Function calls are trickier but similar to letC. We need to: Evaluate the function location to a value, evaluate the parameter location to a value, check that the function value is indeed a closure, create a new location to hold the binding of the parameter, get the environment out of the closure and extend it by this new location, extend the appropriate scope with this new location related to the parameter’s value, then evaluate the body in the appropriate environment and scope. Phew. Ok here’s how that looks (ignoring for the sake of simplicity the question of the recursive name for the function):

    [(call? e)
     (let* ([loc (new-loc)]
            [rf (interp env sto (call-e1 e))]
            [rv (interp env (res-sto rf) (call-e2 e))]

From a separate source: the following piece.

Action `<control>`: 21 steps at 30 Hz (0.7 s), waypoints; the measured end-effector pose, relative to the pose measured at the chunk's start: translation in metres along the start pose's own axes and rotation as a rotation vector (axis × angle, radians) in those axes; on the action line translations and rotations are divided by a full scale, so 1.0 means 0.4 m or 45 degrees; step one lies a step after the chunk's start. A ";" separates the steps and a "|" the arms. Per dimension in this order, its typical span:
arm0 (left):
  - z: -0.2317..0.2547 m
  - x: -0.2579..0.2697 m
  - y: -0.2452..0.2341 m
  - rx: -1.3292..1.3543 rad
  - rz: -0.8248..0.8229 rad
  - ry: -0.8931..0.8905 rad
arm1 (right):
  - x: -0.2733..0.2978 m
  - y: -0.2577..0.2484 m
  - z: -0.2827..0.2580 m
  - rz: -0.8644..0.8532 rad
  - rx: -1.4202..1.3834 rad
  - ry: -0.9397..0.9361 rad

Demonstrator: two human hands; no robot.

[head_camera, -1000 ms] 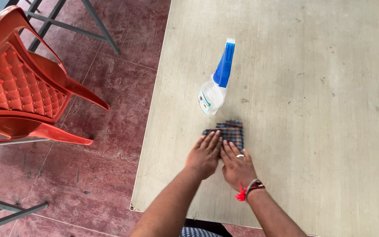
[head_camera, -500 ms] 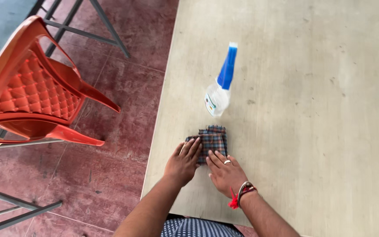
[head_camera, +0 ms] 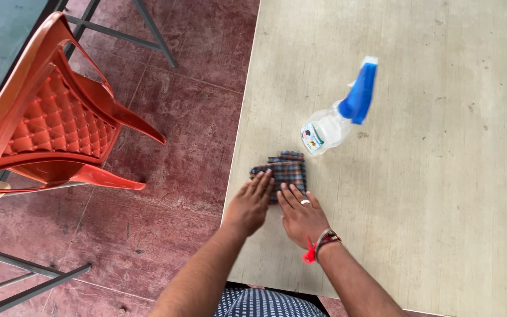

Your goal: The person wipes the surface of a wooden table using a cloth and a spray bottle, then carries the items while walking through a room filled with chairs.

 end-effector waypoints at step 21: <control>0.013 0.036 -0.060 0.308 -0.345 0.036 | 0.006 -0.006 0.000 -0.063 0.136 0.104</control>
Point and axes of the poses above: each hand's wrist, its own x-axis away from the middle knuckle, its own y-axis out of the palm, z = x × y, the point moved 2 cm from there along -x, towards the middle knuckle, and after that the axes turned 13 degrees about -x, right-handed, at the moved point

            [cl (res-v rf)])
       (if (closV? cl)
           (interp (bind (fun-arg (closV-f cl))
                         loc
                         (closV-env cl))
                   (store loc
                          (res-v rv)
                          (res-sto rv))
                   (fun-body (closV-f cl)))
           (error "Trying to call non-function")))]

A very interesting question arises if the value to be passed is already a refV, with its own location. Should we reuse that location, instead of creating our own new location? What does this mean about the semantics of the function call?